Due intellettuali cattolici impegnati a non tradire mai la verità. “...né proferir mai verbo, che plauda al vizio, o la virtù derida”
Data: Mercoledì, 19 ottobre 2011 ore 07:25:22 CEST
Argomento: Opinioni


“ […]
e s’io al vero son timido amico,
temo di perder viver tra coloro
 che questo tempo chiameranno antico”. (Par .XVII ,vv.118-119)

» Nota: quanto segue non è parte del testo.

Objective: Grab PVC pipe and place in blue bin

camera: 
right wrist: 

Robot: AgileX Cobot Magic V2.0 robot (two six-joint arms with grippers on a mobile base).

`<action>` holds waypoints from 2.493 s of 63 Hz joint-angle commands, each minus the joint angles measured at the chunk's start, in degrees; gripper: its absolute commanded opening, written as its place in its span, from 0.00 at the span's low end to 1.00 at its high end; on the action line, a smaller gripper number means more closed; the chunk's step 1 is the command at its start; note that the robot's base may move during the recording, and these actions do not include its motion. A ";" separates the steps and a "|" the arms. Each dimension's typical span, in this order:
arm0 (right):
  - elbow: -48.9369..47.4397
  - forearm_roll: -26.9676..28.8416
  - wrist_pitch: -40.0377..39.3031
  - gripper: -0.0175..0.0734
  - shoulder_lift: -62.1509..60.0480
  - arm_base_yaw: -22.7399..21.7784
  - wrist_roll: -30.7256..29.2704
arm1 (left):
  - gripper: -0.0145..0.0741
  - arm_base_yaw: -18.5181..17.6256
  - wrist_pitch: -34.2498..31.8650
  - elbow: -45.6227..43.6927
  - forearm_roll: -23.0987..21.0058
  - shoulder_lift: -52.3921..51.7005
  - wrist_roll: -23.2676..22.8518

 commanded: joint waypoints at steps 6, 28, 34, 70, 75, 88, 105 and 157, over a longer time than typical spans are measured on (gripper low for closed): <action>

Così la coscienza morale di  Dante, che sente vivo il legame con la posterità in funzione proprio della responsabilità della sua missione di intellettuale impegnato in un viaggio di verità e di giustizia , oltre che di redenzione. L’esercizio della conoscenza e della  verità è il primo dovere di un intellettuale.  Il suo compito non è semplicemente quello di esprimere opinioni in materia di morale o di  ideologia, ma è qualcosa di più, che finisce per scontrarsi sempre , inevitabilmente,  con l’arroganza del potere, le sue bugie, le sue perversioni, le sue ipocrisie e le sue forme di coercizione. La parola dell’intellettuale, se vuole essere credibile, non può che  essere di  disgusto e  di denuncia  nei confronti di ogni forma di corruzione,  argine tetragono  di difesa al servizio della verità che è sempre  scomoda  e “indigesta” quando  svela attacca e critica le malefatte e le ingiustizie dei   potenti;  il suo  alto magistero  non può che essere quello di rimuovere “ogne menzogna”, di manifestare tutta intera  la verità senza infingimenti, e lasciare “pur grattar dov’è la rogna”. Poiché” se la sua voce sarà molesta/ nel primo gusto, vital nodrimento/ lascerà poi, quando sarà digesta” (Par, c. XVII)-
A distanza di cinque secoli,  un altro grande intellettuale laico e cristiano , Alessandro Manzoni , si richiamerà, ancorché giovinetto,  all’alto magistero dantesco tanto , che  tutta la sua poetica, nel tempo si svolgerà   fedele dentro il  solco “del santo Vero  /mai non tradir: né proferir  mai verbo,/che plauda al vizio, o la virtù derida”( In morte di C. Imbonati). E in più, a ribadire il rifiuto, l’avversione per le virtù “ passive”, e per la moralità dell’astensione, così cara ai nostri contemporanei  intellettuali,  il Manzoni più maturo  aggiornando in chiave etica  il suo” santo vero” , scriverà parole  che suonano oggi- dopo il monito del cardinale Bagnasco: essere  l’assenza dal sociale un peccato-  profetiche  e  di un’attualità bruciante: “Vi ha tali stati di società nei quali pare che le virtù negative sieno le sole riservate all’uomo. Non cooperare al male sembra il massimo della virtù. Ora è male che l’uomo non agisca per il bene : la Religione mantiene sempre una specie di virtù attive possibili in tutti i tempi, che tengono esercitato l’uomo alle cose migliori […]”( Pensieri,VII, in Opere morali e filosofiche, a c. di Ghisalberti).